### Work to complete
Say how many lines in the entries below have the word "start" in them, giving only the number.

### Information
*** Begin section ***
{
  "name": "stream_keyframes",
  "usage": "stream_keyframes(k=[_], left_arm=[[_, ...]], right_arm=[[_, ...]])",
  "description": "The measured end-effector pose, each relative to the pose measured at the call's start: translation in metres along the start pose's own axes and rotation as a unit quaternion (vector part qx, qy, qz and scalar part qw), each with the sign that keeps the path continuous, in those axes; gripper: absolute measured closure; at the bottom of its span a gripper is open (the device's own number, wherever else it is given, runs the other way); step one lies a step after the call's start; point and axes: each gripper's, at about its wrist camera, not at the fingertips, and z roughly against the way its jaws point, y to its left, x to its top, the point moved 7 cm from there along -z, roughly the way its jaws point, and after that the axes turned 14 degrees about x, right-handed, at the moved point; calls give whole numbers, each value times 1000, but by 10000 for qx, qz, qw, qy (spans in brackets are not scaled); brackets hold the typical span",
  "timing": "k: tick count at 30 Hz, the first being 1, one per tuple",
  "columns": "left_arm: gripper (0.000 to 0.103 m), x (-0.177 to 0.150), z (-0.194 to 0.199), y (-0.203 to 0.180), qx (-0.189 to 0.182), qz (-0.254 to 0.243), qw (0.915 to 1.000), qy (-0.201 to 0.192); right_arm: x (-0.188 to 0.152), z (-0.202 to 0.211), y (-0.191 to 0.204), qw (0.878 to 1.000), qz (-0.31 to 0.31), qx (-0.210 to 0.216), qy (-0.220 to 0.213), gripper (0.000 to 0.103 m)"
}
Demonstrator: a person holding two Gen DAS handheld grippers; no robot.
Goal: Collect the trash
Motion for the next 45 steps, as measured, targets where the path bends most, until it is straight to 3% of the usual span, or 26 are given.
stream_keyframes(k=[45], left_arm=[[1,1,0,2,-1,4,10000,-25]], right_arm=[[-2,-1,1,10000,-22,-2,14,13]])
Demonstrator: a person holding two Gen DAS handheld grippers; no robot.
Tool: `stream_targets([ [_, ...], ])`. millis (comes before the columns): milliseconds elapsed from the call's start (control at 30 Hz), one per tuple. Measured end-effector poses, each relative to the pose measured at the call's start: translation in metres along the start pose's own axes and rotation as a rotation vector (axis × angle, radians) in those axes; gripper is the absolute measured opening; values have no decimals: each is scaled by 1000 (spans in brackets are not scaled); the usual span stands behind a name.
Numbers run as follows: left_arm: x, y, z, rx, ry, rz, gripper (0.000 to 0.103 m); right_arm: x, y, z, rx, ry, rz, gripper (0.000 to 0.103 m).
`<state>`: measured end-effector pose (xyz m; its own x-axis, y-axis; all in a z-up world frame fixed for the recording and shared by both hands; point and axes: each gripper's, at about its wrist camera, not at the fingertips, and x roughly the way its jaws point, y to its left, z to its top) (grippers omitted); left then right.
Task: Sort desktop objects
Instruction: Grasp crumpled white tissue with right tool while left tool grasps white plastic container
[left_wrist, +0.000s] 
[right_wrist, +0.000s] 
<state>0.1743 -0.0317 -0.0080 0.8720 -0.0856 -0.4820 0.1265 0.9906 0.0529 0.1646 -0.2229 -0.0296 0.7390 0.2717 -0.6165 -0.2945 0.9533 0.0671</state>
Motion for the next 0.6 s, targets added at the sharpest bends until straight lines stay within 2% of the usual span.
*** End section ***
### Answer to the exercise
2